WHAT TO DO = This exercise asks for every line of the material that contains the word "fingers".
*** Begin section ***
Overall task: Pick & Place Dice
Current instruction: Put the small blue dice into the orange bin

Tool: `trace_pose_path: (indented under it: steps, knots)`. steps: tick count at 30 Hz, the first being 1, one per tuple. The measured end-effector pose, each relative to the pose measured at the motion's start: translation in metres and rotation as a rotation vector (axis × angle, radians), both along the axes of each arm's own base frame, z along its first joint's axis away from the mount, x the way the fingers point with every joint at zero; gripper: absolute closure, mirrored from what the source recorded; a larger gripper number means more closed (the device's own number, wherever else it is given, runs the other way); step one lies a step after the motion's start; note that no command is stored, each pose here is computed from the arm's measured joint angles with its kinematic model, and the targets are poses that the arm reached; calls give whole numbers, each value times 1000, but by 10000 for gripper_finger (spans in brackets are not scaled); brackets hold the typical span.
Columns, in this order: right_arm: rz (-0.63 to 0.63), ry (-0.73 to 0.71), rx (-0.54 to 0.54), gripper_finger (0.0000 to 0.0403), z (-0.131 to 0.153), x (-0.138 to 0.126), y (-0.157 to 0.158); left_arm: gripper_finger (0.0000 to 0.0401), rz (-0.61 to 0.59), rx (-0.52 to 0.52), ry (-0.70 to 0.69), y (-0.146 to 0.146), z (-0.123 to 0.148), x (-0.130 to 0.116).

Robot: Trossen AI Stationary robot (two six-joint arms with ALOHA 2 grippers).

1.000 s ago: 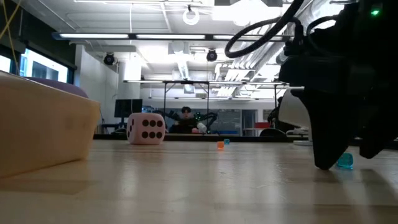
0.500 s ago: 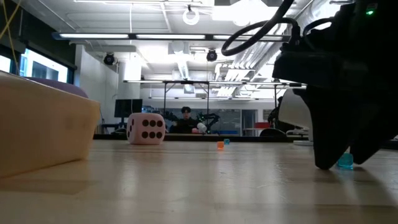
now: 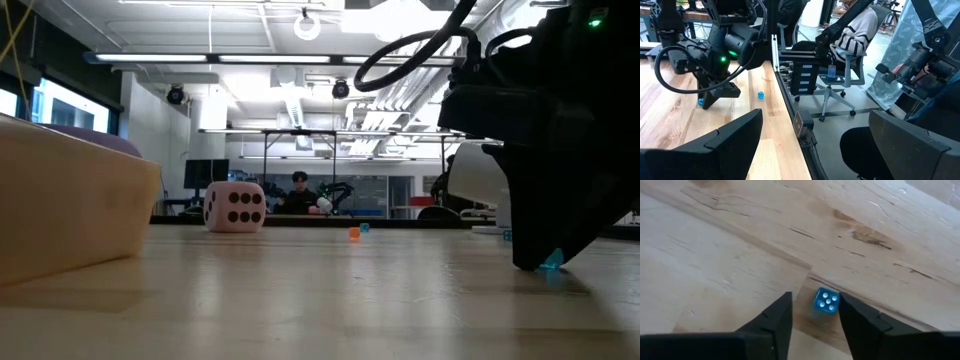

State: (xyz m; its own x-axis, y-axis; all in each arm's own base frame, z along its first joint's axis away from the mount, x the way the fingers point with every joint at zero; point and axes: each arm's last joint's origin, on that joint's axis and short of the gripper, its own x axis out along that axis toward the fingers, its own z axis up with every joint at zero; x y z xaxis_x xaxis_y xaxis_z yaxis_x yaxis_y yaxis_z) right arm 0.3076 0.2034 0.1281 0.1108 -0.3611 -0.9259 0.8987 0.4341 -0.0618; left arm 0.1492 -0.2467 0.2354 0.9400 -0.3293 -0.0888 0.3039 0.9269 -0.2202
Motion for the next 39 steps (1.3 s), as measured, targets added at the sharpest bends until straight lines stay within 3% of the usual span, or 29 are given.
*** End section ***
YOUR SOLUTION =
Tool: `trace_pose_path: (indented under it: steps, knots)`. steps: tick count at 30 Hz, the first being 1, one per tuple. The measured end-effector pose, each relative to the pose measured at the motion's start: translation in metres and rotation as a rotation vector (axis × angle, radians), both along the axes of each arm's own base frame, z along its first joint's axis away from the mount, x the way the fingers point with every joint at zero; gripper: absolute closure, mirrored from what the source recorded; a larger gripper number means more closed (the device's own number, wherever else it is given, runs the other way); step one lies a step after the motion's start; note that no command is stored, each pose here is computed from the arm's measured joint angles with its kinematic model, and the targets are poses that the arm reached; calls give whole numbers, each value times 1000, but by 10000 for gripper_finger (spans in brackets are not scaled); brackets hold the typical span.
State: (xyz m; its own x-axis, y-axis; all in each arm's own base frame, z along its first joint's axis away from the mount, x the way the fingers point with every joint at zero; point and axes: each arm's last joint's origin, on that joint's axis and short of the gripper, its own x axis out along that axis toward the fingers, its own z axis up with every joint at zero; x y z xaxis_x xaxis_y xaxis_z yaxis_x yaxis_y yaxis_z) right arm 0.3076 0.2034 0.1281 0.1108 -0.3611 -0.9259 0.8987 0.4341 -0.0618; left arm 0.1492 -0.2467 0.2354 0.9400 -0.3293 -0.0888 0.3039 0.9269 -0.2202

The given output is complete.